1507 Martin Waldseemüller (1470-1518), un clérigo alemán, publica un pequeño volumen geográfico de 103 páginas titulado Cosmographiae Introductio, que además de los principios generales de la geografía ofrece una novedad sensacional: “Ha sido descubierta una cuarta parte del mundo por Américo Vespucio. Puesto que Europa y Asia recibieron nombres de mujeres, no veo ninguna razón para no llamar a esta parte del mundo la tierra de Américo o América, por su descubridor, un hombre de gran talento”. El libro se hizo muy popular y el nuevo nombre América prendió. Cuando Waldseemüller se enteró de que Vespucio no había sido el verdadero “descubridor”, ya era tarde.
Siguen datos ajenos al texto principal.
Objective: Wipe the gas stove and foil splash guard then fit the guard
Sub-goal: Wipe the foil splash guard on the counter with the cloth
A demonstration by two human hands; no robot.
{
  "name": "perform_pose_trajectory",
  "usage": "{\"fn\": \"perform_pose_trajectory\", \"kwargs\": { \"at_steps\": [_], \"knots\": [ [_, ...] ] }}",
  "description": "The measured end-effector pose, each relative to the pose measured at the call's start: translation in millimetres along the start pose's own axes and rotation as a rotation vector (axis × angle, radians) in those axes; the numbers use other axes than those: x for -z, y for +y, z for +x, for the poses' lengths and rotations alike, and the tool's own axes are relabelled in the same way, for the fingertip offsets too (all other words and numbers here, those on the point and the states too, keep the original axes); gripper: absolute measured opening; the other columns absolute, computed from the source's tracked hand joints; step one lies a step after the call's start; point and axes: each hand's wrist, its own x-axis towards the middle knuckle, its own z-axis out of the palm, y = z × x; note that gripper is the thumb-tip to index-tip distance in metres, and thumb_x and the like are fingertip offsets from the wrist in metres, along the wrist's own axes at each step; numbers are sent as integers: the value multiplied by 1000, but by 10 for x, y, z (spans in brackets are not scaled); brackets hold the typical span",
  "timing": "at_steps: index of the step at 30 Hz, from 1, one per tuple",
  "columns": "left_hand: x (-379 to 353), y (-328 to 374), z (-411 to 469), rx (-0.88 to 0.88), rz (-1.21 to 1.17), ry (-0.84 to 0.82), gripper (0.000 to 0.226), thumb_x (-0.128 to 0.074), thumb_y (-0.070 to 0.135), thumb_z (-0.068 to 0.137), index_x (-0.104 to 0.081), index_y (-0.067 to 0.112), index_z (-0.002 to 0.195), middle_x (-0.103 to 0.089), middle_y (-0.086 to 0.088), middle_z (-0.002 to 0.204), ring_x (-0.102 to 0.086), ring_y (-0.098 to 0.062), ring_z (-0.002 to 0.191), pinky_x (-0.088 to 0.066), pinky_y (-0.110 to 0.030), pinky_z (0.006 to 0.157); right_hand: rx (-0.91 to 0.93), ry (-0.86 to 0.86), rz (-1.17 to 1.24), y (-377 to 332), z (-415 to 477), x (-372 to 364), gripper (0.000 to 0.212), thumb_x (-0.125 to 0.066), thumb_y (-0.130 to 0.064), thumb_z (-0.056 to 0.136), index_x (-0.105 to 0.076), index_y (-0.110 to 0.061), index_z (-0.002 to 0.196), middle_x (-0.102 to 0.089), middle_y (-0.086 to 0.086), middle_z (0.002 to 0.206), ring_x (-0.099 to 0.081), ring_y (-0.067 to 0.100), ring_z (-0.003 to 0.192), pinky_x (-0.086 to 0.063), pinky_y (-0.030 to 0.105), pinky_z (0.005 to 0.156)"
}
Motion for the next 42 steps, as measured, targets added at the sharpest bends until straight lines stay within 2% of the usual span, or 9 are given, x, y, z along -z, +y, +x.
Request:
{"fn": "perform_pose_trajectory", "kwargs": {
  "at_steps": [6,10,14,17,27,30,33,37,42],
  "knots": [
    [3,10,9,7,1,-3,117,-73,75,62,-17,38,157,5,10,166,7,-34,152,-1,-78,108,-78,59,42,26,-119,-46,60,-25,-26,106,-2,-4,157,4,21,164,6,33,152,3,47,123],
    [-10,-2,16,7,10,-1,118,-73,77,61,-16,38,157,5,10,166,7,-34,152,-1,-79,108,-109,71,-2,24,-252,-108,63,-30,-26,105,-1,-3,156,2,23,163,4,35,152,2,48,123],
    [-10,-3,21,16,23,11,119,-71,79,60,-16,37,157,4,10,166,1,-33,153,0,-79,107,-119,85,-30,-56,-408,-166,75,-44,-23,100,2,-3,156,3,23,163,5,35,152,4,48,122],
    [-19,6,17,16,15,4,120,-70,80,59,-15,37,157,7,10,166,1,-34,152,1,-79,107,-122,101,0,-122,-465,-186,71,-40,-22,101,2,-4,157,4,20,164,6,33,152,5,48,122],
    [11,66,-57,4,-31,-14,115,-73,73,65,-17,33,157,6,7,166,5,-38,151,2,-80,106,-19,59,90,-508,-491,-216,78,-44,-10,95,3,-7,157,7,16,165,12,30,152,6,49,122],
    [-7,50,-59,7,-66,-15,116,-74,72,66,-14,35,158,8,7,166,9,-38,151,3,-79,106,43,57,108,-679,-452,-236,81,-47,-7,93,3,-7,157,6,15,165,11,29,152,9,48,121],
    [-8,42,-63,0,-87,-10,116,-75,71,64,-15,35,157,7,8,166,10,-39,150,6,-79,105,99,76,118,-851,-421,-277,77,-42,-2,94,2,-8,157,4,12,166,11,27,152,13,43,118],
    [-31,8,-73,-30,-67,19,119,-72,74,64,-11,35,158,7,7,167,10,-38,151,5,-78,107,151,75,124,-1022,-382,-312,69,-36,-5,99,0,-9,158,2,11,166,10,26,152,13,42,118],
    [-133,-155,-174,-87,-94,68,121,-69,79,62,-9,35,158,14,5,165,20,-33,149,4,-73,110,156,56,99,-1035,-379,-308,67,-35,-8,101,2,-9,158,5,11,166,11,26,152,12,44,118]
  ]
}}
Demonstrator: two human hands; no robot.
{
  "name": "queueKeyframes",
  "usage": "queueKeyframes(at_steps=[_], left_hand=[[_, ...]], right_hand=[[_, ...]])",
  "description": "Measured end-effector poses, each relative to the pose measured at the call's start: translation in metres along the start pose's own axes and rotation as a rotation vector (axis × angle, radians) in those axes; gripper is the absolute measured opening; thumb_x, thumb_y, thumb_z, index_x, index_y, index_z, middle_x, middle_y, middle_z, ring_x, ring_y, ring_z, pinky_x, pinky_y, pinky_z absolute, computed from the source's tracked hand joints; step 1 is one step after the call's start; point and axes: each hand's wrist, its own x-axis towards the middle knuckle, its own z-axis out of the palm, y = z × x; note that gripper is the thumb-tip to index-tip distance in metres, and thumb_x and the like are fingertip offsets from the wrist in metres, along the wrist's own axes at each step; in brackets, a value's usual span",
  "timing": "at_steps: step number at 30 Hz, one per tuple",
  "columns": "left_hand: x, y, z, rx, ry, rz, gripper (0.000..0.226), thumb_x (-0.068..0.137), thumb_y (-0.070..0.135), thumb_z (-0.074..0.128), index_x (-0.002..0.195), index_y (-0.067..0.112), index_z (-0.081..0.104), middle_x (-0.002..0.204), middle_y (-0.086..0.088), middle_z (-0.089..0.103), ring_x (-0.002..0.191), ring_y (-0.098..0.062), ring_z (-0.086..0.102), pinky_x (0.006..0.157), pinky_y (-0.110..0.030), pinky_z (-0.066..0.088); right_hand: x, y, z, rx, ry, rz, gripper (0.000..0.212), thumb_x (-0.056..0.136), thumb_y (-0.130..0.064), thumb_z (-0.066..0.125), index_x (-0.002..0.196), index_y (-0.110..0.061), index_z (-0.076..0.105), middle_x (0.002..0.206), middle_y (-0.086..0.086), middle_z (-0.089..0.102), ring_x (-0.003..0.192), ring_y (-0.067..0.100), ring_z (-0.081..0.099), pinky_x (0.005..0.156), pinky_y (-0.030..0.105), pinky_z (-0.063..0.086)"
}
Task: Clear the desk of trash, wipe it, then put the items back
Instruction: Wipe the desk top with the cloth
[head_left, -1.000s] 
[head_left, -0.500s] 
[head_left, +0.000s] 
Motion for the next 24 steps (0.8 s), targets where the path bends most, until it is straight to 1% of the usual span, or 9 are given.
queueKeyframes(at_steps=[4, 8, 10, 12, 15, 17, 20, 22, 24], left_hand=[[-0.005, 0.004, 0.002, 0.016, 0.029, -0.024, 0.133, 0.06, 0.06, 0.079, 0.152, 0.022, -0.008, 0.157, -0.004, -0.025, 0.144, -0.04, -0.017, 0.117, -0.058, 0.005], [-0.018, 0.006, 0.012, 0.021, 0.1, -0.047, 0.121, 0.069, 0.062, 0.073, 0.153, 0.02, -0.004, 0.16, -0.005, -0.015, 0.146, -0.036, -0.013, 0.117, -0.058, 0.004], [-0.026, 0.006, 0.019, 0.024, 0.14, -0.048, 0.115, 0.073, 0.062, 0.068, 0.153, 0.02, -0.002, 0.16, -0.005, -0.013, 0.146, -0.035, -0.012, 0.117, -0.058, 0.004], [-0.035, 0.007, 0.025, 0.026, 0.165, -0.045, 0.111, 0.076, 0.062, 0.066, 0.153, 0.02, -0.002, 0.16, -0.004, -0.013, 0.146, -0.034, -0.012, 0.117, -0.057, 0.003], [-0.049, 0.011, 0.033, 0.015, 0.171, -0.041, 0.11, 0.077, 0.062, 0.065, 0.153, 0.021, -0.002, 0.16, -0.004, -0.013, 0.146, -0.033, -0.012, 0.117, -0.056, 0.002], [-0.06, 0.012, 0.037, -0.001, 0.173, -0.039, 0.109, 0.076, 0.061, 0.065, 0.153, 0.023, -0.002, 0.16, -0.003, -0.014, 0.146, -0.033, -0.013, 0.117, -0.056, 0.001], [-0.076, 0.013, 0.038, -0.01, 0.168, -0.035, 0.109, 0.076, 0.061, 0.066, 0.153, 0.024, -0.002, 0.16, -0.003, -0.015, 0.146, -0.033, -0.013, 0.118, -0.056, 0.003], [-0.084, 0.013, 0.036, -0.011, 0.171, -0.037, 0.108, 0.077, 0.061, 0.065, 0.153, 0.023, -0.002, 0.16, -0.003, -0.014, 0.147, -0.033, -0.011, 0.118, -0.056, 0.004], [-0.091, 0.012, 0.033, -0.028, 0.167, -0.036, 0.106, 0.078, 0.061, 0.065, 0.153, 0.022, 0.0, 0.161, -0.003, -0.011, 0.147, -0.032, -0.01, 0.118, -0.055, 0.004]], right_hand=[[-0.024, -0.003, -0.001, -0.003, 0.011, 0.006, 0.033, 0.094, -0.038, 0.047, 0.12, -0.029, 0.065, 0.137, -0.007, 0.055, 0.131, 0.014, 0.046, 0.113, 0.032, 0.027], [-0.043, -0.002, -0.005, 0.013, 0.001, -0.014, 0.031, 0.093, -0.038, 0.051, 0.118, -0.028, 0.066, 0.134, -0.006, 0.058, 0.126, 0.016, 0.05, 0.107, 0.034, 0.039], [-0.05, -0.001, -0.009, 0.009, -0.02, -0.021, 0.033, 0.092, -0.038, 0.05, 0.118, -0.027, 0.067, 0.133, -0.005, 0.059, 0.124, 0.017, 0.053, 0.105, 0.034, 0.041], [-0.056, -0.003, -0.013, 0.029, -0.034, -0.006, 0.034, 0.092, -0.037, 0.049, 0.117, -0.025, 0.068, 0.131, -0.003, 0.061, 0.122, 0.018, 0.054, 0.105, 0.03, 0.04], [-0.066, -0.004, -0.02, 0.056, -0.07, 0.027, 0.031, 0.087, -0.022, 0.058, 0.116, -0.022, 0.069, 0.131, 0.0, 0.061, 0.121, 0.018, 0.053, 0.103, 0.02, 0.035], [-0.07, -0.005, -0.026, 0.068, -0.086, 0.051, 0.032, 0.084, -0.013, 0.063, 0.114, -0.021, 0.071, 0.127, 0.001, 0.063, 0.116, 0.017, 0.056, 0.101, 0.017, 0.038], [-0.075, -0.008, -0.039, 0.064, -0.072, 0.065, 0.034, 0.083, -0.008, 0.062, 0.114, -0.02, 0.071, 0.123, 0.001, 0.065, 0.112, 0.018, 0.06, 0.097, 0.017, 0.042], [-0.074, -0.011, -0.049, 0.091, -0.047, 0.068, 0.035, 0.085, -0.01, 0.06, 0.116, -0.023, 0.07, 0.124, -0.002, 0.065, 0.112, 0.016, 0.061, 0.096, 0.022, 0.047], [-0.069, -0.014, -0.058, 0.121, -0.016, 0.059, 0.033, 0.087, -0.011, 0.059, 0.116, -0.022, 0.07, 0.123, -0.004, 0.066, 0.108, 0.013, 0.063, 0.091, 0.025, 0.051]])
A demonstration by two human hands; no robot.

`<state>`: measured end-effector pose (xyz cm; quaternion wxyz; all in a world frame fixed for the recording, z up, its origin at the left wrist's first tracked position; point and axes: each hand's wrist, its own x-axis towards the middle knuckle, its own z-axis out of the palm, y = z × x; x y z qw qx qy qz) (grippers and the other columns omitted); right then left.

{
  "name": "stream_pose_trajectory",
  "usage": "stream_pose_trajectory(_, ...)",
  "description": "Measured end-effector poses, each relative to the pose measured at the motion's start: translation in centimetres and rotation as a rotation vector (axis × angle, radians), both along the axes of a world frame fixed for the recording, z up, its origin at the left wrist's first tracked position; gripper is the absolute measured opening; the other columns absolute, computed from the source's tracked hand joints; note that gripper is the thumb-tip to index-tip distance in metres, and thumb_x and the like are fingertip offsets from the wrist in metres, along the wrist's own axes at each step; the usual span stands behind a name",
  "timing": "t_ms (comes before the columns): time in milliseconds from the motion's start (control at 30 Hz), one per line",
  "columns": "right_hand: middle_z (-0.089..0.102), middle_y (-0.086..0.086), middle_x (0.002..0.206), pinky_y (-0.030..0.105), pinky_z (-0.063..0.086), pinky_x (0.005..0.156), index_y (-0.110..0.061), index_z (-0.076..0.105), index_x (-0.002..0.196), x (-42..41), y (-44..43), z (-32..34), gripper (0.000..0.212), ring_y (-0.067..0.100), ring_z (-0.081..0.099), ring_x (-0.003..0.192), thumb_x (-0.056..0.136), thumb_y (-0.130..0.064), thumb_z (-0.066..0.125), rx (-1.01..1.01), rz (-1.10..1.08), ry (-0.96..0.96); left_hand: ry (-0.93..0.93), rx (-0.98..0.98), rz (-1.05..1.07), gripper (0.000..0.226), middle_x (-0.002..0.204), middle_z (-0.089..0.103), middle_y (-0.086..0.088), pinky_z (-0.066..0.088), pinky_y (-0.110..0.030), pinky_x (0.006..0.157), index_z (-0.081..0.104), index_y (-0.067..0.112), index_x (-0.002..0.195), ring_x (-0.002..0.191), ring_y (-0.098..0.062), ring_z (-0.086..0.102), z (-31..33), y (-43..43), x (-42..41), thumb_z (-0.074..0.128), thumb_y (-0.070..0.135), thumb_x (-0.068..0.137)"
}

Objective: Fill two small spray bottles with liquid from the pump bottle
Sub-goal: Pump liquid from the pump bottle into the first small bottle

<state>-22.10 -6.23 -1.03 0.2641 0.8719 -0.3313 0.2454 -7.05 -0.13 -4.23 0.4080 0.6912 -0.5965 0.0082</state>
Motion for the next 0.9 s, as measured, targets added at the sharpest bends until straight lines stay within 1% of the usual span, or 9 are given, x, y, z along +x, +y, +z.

1550. En julio el emperador Carlos V convoca a una reunión de teólogos y consejeros para decidir sobre la condición humana de los indios. El primer día el doctor Juan Ginés de Sepúlveda, erudito humanista que sostenía que era justo luchar contra los indios y esclavizarlos, resume su posición: “Del mismo modo que los niños son inferiores a los adultos, las mujeres a los hombres y los monos a los seres humanos, los indios son naturalmente inferiores a los españoles (...) ¿Cómo podemos dudar de que esas gentestan bárbaras, contaminadas con tantas impiedades y obscenidades, han sido justamente conquistadas por un rey excelente, piadoso y justísimo?”. Le contesta Bartolomé de Las Casas. El consejo no llega a ninguna conclusión. 1566. Muere Bartolomé de Las Casas a los 92 años de edad, y deja instrucciones de que su Historia Completa de Indias no se publique hasta pasados 40 años de su muerte, “para que si Dios decide destruir España, se sepa que es a causa de la destrucción que hemos llevado a cabo en las Indias y su justa razón para hacerlo se manifieste claramente”.
1642. Se calcula que en los primeros 150 años de colonia, de los 70 millones de habitantes que tenía el continente, la población se había reducido a la décima parte; espada, viruela, sífilis, trabajos forzosos y hogueras. Esto significa quinientos mil muertos por año, mil muertos por día durante 150 años. En esos 150 años se enviaron a España, según las cifras oficiales, 185 mil kilos de oro y 17 millones de kilos de plata pura.
2003. La verdad es que todo en relación al continente americano está rodeado por la confusión: fueron los vikingos y no Colón los primeros europeos en llegar a estas costas. Colón llegó, pero nunca comprendió que había llegado. Los nativos fueron llamados indios por la India. Por error, el nuevo continente lleva el nombre de Américo Vespucio, que no lo “descubrió”. Pero el nuevo continente no era nuevo sino para quienes no vivían en él, y en consecuencia no podía ser “descubierto” por nadie. La gesta civilizadora y “evangelizadora” no fue más que una conquista sangrienta, un genocidio, e implicó la esclavización en masa. Y como si fuera poco, a esta confusión de nombres y de calificativos los habitantes del país dominante del continente (y ahora del mundo), se apropiaron del gentilicio, llamándose (y siendo llamados) “americanos”, con lo cual privaron de ese derecho a todos los demás.